Supplied data:
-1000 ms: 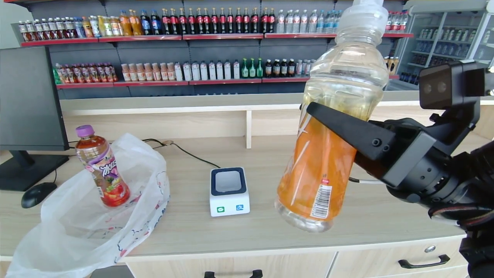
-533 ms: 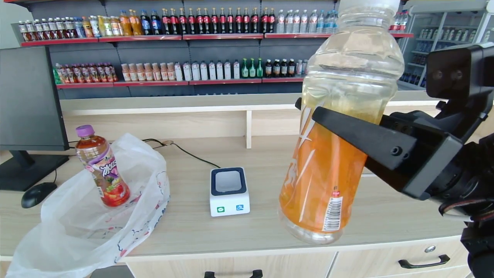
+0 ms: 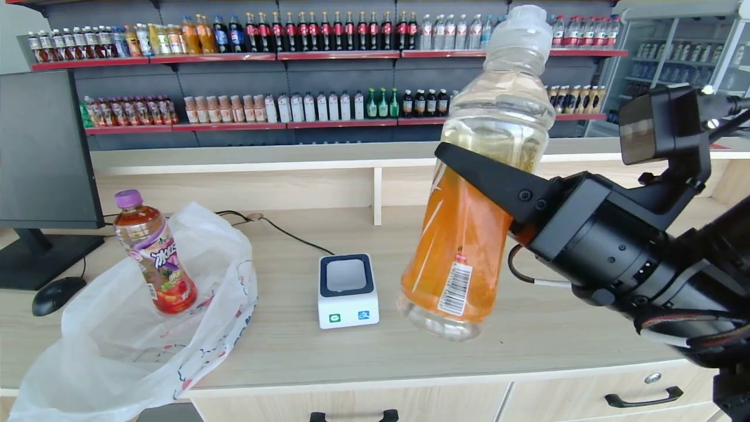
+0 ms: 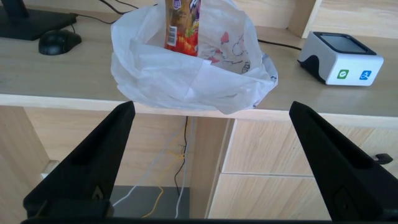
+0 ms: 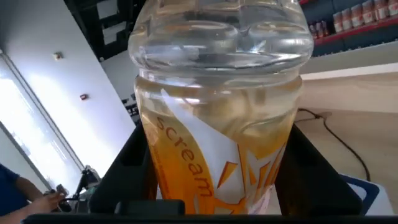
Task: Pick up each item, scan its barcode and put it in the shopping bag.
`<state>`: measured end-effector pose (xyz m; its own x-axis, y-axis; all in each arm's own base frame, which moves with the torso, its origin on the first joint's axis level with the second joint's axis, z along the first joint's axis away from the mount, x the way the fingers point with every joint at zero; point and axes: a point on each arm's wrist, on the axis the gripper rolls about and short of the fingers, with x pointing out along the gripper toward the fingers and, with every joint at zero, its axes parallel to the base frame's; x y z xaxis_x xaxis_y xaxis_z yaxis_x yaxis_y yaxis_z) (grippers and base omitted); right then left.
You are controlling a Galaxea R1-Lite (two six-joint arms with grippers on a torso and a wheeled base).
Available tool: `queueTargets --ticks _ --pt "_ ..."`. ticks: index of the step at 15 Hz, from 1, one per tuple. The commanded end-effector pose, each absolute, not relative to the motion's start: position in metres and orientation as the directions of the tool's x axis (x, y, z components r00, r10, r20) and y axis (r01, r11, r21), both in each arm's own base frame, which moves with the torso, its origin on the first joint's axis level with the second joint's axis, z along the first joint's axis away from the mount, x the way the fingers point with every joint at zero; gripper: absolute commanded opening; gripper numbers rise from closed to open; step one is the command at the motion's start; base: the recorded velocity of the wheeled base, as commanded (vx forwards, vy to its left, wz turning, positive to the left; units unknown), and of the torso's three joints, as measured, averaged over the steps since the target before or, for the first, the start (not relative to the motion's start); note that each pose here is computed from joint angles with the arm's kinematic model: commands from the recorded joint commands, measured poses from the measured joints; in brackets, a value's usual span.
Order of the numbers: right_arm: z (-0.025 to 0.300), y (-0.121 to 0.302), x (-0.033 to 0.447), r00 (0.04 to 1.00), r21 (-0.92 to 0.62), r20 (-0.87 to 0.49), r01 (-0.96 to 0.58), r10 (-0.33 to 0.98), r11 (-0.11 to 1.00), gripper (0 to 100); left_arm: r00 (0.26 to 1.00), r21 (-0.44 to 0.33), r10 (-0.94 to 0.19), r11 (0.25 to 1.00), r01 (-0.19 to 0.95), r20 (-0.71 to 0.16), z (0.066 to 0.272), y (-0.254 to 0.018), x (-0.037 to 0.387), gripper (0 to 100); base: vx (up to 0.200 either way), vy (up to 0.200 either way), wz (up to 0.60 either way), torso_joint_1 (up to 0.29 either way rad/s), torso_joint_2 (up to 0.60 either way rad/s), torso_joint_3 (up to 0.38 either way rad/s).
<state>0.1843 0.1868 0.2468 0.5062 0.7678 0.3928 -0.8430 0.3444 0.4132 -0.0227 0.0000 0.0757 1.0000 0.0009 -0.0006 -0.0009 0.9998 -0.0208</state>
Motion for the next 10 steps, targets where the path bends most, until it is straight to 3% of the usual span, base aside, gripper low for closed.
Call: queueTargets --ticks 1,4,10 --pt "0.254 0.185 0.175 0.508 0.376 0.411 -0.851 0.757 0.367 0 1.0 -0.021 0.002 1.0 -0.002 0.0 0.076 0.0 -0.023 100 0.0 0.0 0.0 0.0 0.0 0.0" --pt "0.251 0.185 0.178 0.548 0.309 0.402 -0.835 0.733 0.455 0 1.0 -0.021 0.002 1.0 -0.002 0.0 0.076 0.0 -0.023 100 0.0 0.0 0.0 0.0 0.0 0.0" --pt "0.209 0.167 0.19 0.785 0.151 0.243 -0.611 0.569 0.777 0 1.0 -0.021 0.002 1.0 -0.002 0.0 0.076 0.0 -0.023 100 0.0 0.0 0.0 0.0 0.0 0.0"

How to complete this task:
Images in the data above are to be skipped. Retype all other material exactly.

Exercise response:
-1000 ms: 
-533 ms: 
+0 ms: 
+0 ms: 
+0 ms: 
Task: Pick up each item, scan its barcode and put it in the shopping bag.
`<state>`: measured end-effector pose (xyz m; its own x-axis, y-axis; all in each arm's own base frame, which moves with the torso, its origin on the first joint's axis level with the second joint's axis, z along the first joint's axis away from the mount, x the way the fingers point with every joint at zero; point and axes: a point on each arm's wrist, on the axis the gripper rolls about and short of the fingers, with x pointing out along the gripper toward the fingers and, with every joint at zero, its axes parallel to the base frame's; x y z xaxis_x xaxis_y xaxis_z yaxis_x yaxis_y yaxis_z) (grippers and base omitted); right then left.
You are controlling a Galaxea R1-Lite (two six-joint arms with grippers on a torso and a wheeled base).
Available tool: `queueTargets --ticks _ --pt "_ ..."`. ticks: index of the step at 15 Hz, from 1, one per tuple. The commanded end-effector pose, each absolute, not relative to the motion's start: position in metres and orientation as the directions of the tool's x axis (x, y, z components r00, r10, r20) and y axis (r01, r11, r21), both in each arm's own base frame, which moves with the torso, its origin on the first joint's axis level with the second joint's axis, z along the first joint's axis away from the mount, x the way the fingers point with every joint at zero; gripper: absolute commanded opening; gripper numbers rise from closed to open; step one is the command at the motion's start; base: the recorded velocity of the wheeled base, as commanded (vx forwards, vy to its left, wz turning, positive to the left; units unknown), and of the torso's three joints, as measured, averaged over the steps since the target before or, for the first, the start (not relative to the motion's start); note that each pose here is computed from joint angles with the arm's kinematic model: commands from the recorded joint commands, measured poses from the measured joints; in brackets, a value's usual span.
Order of the numbers: right_arm: z (-0.025 to 0.300), y (-0.121 to 0.302), x (-0.033 to 0.447), r00 (0.04 to 1.00), r21 (-0.92 to 0.62), r20 (-0.87 to 0.49), r01 (-0.96 to 0.58), r10 (-0.33 to 0.98), r11 (-0.11 to 1.00), gripper (0 to 100); left_arm: r00 (0.26 to 1.00), r21 (-0.44 to 0.33), r10 (-0.94 to 0.19), r11 (0.25 to 1.00), r01 (-0.19 to 0.95), r20 (-0.71 to 0.16), z (0.066 to 0.272), y (-0.254 to 0.018), x (-0.037 to 0.387), gripper (0 to 100); base: vx (up to 0.200 either way), vy (up to 0.200 either way), wz (up to 0.60 either way), torso_joint_1 (up to 0.29 either way rad/s), torso_joint_2 (up to 0.60 either way rad/s), torso_joint_3 (up to 0.38 either way rad/s).
<state>0.1843 0.1868 0.2468 0.5062 0.7678 0.3928 -0.8430 0.3444 0.4132 -0.0227 0.0000 0.0757 1.0000 0.0009 -0.0006 -0.0009 0.9998 -0.0208</state>
Motion for the next 10 steps, targets where the path bends most, until it is straight to 3% of the usual span, base aside, gripper low for closed.
Call: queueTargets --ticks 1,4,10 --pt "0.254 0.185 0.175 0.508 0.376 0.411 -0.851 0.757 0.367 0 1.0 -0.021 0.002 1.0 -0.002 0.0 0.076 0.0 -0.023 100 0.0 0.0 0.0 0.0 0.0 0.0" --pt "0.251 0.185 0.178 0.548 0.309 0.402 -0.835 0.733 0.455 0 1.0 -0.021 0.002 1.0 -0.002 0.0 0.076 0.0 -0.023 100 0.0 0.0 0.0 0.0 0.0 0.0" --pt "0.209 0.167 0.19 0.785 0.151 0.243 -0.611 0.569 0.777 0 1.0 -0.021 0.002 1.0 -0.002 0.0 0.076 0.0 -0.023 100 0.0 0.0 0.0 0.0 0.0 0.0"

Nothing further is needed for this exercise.